C’è da aggiungere che la controversia con l’Italia non è l’unico conflitto diplomatico dell’India, venuta ai ferri corti con gli Stati Uniti dopo l’arresto a metà dicembre di una diplomatica, Viceconsole generale a New York, accusata di aver falsificato i dati della propria colf, poi rilasciata su cauzione. La situazione è tuttora molto tesa e all’India potrebbe convenire di chiudere la questione con l’Italia al più presto.
I danni potenziali per Finmeccanica rimangono comunque elevati. Il governo indiano ha dichiarato che sequestrerà l’importo della notevole cauzione versata dalla società e non ha fatto alcun cenno al destino dei tre elicotteri già in suo possesso. Qualche commentatore indiano ha già fatto presente che questi elicotteri, senza l’assistenza tecnica di Agusta saranno presto inutilizzabili. Come si vede le armi di scambio in mano ai con tendenti sono più di una.
Accanto agli aspetti finanziari, vi sono quelli, ancor più rilevanti, di immagine. L’India, accanto a tutte le altre potenzialità che offre, è uno dei più ampi mercati per strumenti di difesa. La stessa Agusta sta partecipando a una gara per la fornitura di elicotteri questa volta alla marina indiana. Se fosse messa nella “lista nera”, non perderebbe solo un importante mercato, ma subirebbe un enorme danno di immagine.

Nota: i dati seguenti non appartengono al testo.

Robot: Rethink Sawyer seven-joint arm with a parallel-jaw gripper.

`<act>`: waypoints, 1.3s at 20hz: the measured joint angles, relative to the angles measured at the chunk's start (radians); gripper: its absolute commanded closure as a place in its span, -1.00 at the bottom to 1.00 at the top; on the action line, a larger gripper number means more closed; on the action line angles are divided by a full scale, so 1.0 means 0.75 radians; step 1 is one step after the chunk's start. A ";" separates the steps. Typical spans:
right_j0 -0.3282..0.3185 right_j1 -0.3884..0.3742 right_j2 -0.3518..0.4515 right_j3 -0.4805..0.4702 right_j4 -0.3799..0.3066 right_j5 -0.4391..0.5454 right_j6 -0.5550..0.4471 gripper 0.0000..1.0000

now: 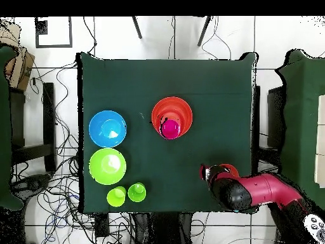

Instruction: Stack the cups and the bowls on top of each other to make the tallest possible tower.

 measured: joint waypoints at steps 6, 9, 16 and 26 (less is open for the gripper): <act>0.000 0.052 -0.002 -0.030 -0.035 0.000 0.000 -1.00; -0.001 0.063 -0.002 -0.034 -0.047 0.000 0.000 -1.00; -0.013 0.080 -0.002 -0.037 -0.063 0.000 0.000 -1.00; -0.037 0.064 -0.002 -0.037 -0.063 0.000 0.000 -1.00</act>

In tutta questa bagarre, ciò che rischia di sfuggire all’attenzione generale è l’eccellenza dei prodotti Agusta, tangenti o no, come dimostra il recente contratto di fornitura di 16 elicotteri alla Norvegia per un importo superiore al miliardo di euro. In un momento in cui si parla tanto della capacità competitiva dell’Italia sui mercati internazionali, sarebbe il caso che tutte le nostre “guide”, dai politici, agli opinionisti, agli imprenditori facessero quadrato attorno a questa nostra azienda.
E, forse, anche alcuni nostri magistrati potrebbero abbandonare quella che sembra essere diventata la loro bandiera: Fiat iustitia et pereat mundus.